» Brief:
The response must be made up of the lines in the entries below that contain "trace".

::: Entries supplied

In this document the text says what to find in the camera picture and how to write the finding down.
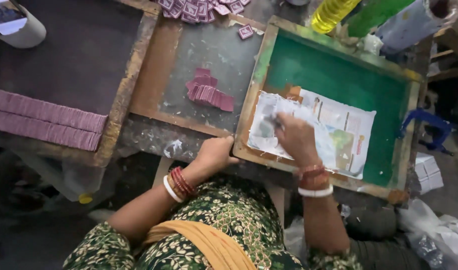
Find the floor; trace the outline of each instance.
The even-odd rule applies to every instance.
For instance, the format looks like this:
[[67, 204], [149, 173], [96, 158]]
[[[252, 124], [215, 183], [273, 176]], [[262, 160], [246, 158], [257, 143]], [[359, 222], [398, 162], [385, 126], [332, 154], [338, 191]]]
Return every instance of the floor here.
[[[453, 157], [430, 152], [441, 169], [444, 187], [422, 196], [434, 211], [458, 218], [458, 135], [450, 137], [445, 146], [455, 152]], [[117, 209], [149, 189], [162, 178], [171, 160], [138, 153], [118, 162], [123, 171], [116, 188], [117, 195], [104, 203], [104, 208]], [[284, 210], [284, 192], [268, 187], [278, 212]], [[88, 216], [13, 219], [0, 217], [0, 269], [56, 269], [96, 224]]]

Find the plastic bottle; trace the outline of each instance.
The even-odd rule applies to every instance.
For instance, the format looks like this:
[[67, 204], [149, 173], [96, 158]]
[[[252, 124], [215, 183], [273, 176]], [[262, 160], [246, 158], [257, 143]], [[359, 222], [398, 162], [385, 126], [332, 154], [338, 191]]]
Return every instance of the plastic bottle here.
[[414, 0], [371, 0], [347, 21], [349, 36], [364, 37], [370, 29], [386, 22]]
[[324, 0], [312, 15], [310, 25], [318, 33], [329, 33], [359, 2], [360, 0]]

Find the woman's right hand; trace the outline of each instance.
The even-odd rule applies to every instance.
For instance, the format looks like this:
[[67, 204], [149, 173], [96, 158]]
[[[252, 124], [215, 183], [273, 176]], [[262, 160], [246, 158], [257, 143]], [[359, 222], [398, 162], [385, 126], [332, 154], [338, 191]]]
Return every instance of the woman's right hand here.
[[299, 168], [322, 165], [317, 155], [314, 128], [302, 119], [286, 113], [278, 113], [277, 119], [284, 126], [276, 128], [279, 144], [292, 156]]

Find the green screen printing frame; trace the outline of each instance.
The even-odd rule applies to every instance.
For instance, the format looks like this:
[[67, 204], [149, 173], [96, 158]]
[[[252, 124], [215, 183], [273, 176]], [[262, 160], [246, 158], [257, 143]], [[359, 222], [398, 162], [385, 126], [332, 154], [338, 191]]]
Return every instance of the green screen printing frame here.
[[414, 124], [407, 127], [404, 138], [396, 136], [407, 111], [416, 108], [421, 82], [422, 77], [414, 71], [273, 16], [244, 100], [234, 155], [276, 169], [295, 170], [293, 160], [252, 149], [247, 141], [261, 90], [285, 96], [290, 86], [300, 86], [350, 106], [377, 111], [364, 178], [333, 174], [331, 183], [388, 199], [406, 186]]

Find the stack of purple cards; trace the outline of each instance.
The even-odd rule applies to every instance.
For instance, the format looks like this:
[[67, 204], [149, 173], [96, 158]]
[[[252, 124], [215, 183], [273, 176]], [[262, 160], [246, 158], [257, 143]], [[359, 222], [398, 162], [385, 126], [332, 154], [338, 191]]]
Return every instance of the stack of purple cards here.
[[181, 18], [189, 23], [215, 21], [214, 10], [220, 15], [239, 14], [250, 0], [153, 0], [163, 8], [166, 18]]
[[187, 95], [191, 101], [198, 104], [218, 107], [221, 110], [234, 110], [234, 97], [226, 95], [215, 89], [217, 79], [211, 76], [211, 71], [204, 68], [196, 68], [196, 76], [186, 83], [189, 90]]

::::::

» Output of the exercise:
Find the floor; trace the outline of each instance.
Find the plastic bottle; trace the outline of each instance.
Find the woman's right hand; trace the outline of each instance.
Find the green screen printing frame; trace the outline of each instance.
Find the stack of purple cards; trace the outline of each instance.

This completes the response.